**What is expected**
Go through the material below line by line and count those containing "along". Write the count and nothing more.

**Dataset extract**

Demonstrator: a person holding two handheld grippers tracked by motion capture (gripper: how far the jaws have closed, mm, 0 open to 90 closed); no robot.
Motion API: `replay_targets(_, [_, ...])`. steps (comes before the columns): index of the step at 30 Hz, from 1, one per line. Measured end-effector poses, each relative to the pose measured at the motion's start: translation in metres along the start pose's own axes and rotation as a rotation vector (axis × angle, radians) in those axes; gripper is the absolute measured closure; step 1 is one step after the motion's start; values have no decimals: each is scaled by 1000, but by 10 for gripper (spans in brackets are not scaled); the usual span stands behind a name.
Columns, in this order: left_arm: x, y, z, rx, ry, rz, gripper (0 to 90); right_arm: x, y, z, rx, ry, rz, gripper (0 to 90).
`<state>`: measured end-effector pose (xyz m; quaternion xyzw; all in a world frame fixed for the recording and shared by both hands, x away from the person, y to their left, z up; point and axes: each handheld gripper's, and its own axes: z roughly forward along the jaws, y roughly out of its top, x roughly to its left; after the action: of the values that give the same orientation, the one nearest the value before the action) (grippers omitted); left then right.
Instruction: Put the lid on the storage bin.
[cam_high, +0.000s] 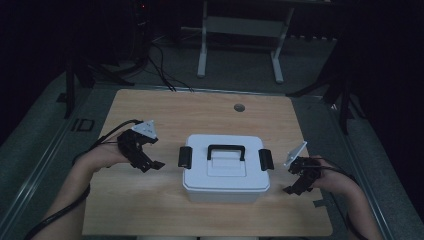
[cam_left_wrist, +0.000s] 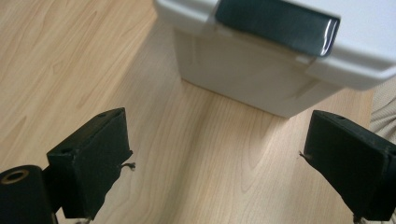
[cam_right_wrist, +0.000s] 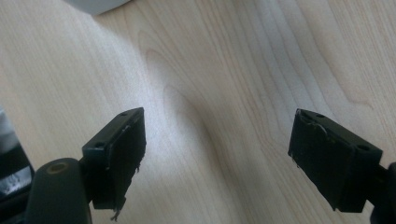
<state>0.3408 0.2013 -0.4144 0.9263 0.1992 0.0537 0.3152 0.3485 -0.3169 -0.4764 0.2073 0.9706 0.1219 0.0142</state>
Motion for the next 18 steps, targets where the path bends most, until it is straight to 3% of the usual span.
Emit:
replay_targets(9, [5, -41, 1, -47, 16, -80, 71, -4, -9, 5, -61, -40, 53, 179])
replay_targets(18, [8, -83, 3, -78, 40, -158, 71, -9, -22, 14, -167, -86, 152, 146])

**Solution for this task**
2